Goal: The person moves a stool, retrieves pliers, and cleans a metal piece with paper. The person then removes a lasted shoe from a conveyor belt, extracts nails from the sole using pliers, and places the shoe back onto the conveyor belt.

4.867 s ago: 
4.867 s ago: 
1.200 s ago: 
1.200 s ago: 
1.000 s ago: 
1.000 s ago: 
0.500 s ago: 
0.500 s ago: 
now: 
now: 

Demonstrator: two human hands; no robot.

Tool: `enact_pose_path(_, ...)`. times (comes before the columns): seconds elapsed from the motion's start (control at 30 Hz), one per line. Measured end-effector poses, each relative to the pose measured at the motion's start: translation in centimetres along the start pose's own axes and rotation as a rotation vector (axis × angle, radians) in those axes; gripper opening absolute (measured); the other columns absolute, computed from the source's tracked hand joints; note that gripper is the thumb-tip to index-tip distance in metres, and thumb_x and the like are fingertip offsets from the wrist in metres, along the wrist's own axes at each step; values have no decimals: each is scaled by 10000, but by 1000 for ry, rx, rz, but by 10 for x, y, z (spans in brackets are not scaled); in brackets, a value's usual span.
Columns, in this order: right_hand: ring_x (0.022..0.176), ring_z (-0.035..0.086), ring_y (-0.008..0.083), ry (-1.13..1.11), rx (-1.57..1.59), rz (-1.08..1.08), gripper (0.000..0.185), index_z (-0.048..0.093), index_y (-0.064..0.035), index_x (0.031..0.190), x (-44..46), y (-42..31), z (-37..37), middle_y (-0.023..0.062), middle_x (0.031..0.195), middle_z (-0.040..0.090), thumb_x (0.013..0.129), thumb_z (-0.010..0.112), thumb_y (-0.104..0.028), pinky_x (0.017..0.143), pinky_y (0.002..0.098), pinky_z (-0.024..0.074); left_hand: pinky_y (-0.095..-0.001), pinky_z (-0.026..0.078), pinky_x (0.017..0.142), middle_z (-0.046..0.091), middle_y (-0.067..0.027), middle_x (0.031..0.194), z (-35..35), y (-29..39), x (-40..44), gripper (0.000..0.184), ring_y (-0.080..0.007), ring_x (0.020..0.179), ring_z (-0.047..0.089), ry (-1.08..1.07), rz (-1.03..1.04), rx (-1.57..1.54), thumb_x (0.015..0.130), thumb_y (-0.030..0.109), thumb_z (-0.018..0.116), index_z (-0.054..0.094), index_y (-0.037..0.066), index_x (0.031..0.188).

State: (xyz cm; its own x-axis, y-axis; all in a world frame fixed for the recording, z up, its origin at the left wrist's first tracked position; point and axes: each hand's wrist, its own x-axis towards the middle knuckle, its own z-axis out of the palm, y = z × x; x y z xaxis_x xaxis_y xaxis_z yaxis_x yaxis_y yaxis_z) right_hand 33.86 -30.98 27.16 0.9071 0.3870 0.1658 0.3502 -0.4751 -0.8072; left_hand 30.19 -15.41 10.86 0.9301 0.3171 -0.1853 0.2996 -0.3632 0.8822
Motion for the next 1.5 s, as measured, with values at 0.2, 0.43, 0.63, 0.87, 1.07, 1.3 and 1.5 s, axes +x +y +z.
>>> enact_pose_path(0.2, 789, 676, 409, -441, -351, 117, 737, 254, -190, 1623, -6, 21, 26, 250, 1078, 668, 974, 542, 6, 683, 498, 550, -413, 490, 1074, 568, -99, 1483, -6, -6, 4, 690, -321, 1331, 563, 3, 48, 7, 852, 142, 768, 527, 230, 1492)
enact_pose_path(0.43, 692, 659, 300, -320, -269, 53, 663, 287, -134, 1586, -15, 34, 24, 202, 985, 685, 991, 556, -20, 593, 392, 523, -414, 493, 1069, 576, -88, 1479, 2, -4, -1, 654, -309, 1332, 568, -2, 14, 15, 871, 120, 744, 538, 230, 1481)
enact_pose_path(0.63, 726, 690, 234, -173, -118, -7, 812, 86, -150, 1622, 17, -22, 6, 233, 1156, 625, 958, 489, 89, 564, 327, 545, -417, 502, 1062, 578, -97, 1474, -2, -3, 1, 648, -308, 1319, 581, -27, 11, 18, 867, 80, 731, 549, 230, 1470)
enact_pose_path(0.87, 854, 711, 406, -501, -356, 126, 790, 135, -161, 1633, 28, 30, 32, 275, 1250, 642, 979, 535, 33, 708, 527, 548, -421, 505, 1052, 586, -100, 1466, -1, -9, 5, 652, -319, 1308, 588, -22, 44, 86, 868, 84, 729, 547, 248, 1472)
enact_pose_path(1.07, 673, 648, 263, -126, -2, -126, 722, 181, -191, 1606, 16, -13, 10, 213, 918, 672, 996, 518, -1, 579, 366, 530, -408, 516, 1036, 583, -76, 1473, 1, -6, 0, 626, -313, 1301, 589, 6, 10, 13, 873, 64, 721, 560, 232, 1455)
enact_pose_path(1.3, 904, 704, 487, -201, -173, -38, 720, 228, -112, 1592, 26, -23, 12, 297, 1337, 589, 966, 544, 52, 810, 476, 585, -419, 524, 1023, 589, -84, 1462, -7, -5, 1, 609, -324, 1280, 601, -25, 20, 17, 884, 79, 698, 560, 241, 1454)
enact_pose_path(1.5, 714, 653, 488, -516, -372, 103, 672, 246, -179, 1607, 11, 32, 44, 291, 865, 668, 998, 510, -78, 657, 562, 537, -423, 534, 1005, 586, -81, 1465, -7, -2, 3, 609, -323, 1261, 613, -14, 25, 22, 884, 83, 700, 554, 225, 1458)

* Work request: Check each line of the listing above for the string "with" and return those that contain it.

* Result:
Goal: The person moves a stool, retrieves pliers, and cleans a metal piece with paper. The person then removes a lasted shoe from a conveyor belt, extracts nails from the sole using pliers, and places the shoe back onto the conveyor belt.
Motion for the next 1.5 s, as measured, with values at 0.2, 0.43, 0.63, 0.87, 1.07, 1.3 and 1.5 s, axes +x +y +z.

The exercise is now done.